In diesem Adhyāya spricht Īśvara zu Mahādevī und lenkt die Aufmerksamkeit auf Sukanyā-saras, einen erhabenen See im Prabhāsa-kṣetra. Die Rede verortet dort die bekannte Begebenheit um Sukanyā, den Weisen Cyavana und die Aśvin-Zwillinge: Es heißt, die Aśvins seien dort zusammen mit Cyavana ins Wasser gestiegen, und durch die Kraft des tīrtha habe sich Cyavana verwandelt und eine Gestalt erlangt, die der der Aśvins vergleichbar ist. Daraufhin wird die Namensgebung erklärt: Sukanyās Wunsch erfüllte sich durch die Wirkmacht des Badens im See (saras-snāna-prabhāva), weshalb der Ort als „Kanyā-saras“ in Erinnerung bleibt. Es folgt eine phalaśruti-artige Verheißung, die besonders die Frau hervorhebt, die dort badet, vor allem am dritten Mondtag (tṛtīyā): Schutz vor der Zerrüttung des Hausstandes über weite Reihen von Wiedergeburten und das Meiden eines Gatten, der von Armut, Gebrechen oder Blindheit geprägt ist—traditionelle Verdienstaussagen, die an die Beobachtung des tīrtha gebunden sind.
Verse 1
ईश्वर उवाच । ततो गच्छेन्महादेवि सुकन्यासर उतमम् । यत्राश्विनौ निमग्नौ तौ च्यवनेन सहांबिके । समानरूपो ह्यभवच्च्यवनो यत्र सोऽश्विना
Īśvara sprach: Dann, o große Devī, soll man zum erhabenen Sukanyā-See gehen, wo die beiden Aśvins zusammen mit Cyavana, o Ambikā, ins Wasser eintauchten; und wo Cyavana eine ihnen gleiche Gestalt annahm, jugendlich und strahlend wie die Aśvins.
Verse 2
यत्र प्राप्तवती कामं सुकन्या वरवर्णिनी । सरःस्नानप्रभावेन तेन कन्यासरः स्मृतम् । तत्र स्नाता शुभा नारी तृतीयायां विशेषतः
Dort erlangte die schönfarbige Sukanyā durch die Kraft des Badens in jenem See die erbetene Gabe; darum wird er als Kanyā-saras, „See der Jungfrau“, in Erinnerung gehalten.
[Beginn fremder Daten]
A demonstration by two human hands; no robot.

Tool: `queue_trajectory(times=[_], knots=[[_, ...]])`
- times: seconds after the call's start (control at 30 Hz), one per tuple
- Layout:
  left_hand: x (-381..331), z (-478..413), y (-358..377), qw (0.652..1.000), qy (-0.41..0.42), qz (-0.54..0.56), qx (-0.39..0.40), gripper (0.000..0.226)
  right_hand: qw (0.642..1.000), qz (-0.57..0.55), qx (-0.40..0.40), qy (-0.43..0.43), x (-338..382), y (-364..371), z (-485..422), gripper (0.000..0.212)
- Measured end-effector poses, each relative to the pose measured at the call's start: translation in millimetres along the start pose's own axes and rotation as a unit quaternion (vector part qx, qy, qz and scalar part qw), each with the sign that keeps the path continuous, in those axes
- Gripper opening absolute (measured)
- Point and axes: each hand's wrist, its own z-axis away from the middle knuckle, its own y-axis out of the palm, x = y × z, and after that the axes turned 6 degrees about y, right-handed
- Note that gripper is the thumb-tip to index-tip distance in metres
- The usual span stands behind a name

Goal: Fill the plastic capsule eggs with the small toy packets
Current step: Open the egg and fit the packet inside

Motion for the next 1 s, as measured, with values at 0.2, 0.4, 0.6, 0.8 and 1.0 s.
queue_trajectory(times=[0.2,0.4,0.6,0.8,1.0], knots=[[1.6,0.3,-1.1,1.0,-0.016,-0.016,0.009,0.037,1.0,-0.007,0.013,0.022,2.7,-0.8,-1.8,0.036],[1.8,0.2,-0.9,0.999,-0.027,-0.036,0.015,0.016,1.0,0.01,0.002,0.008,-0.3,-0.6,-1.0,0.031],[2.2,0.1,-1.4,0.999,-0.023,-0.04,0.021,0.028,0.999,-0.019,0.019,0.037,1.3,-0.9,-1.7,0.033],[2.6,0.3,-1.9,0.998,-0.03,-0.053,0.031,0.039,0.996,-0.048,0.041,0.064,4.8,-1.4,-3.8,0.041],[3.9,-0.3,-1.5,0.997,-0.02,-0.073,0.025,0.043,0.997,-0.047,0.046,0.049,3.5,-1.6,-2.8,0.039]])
Eine tugendhafte Frau, die dort badet—besonders am dritten Mondtag (tṛtīyā)—erlangt segensreiche, glückverheißende Frucht.
Verse 3
सप्तजन्मसहस्राणि गृहभंगं न चाप्नुयात् । दरिद्रो विकलो दीनो नांधस्तस्या भवेत्पतिः
Sie wird über siebentausend Geburten hinweg keinen Zerfall ihres Hauses erleiden. Ihr Gatte wird weder arm noch verkrüppelt, weder elend noch blind sein.
Verse 284
इति श्रीस्कान्दे महापुराण एकाशीतिसाहस्र्यां संहितायां सप्तमे प्रभासखण्डे प्रथमे प्रभासक्षेत्रमाहात्म्ये च्यवनेश्वरमाहात्म्ये सुकन्यासरोमाहात्म्यवर्णनंनाम चतुरशीत्युत्तर द्विशततमोऽध्यायः
So schließt sich in der heiligen Skanda-Mahāpurāṇa, in der Ekāśīti-sāhasrī-Saṃhitā, innerhalb des siebten Prabhāsa-Khaṇḍa, im ersten Prabhāsa-kṣetra-Māhātmya, im Cyavaneśvara-Māhātmya, das zweihundertvierundachtzigste Kapitel, genannt „Darlegung des Ruhmes des Sukanyā-Sees“.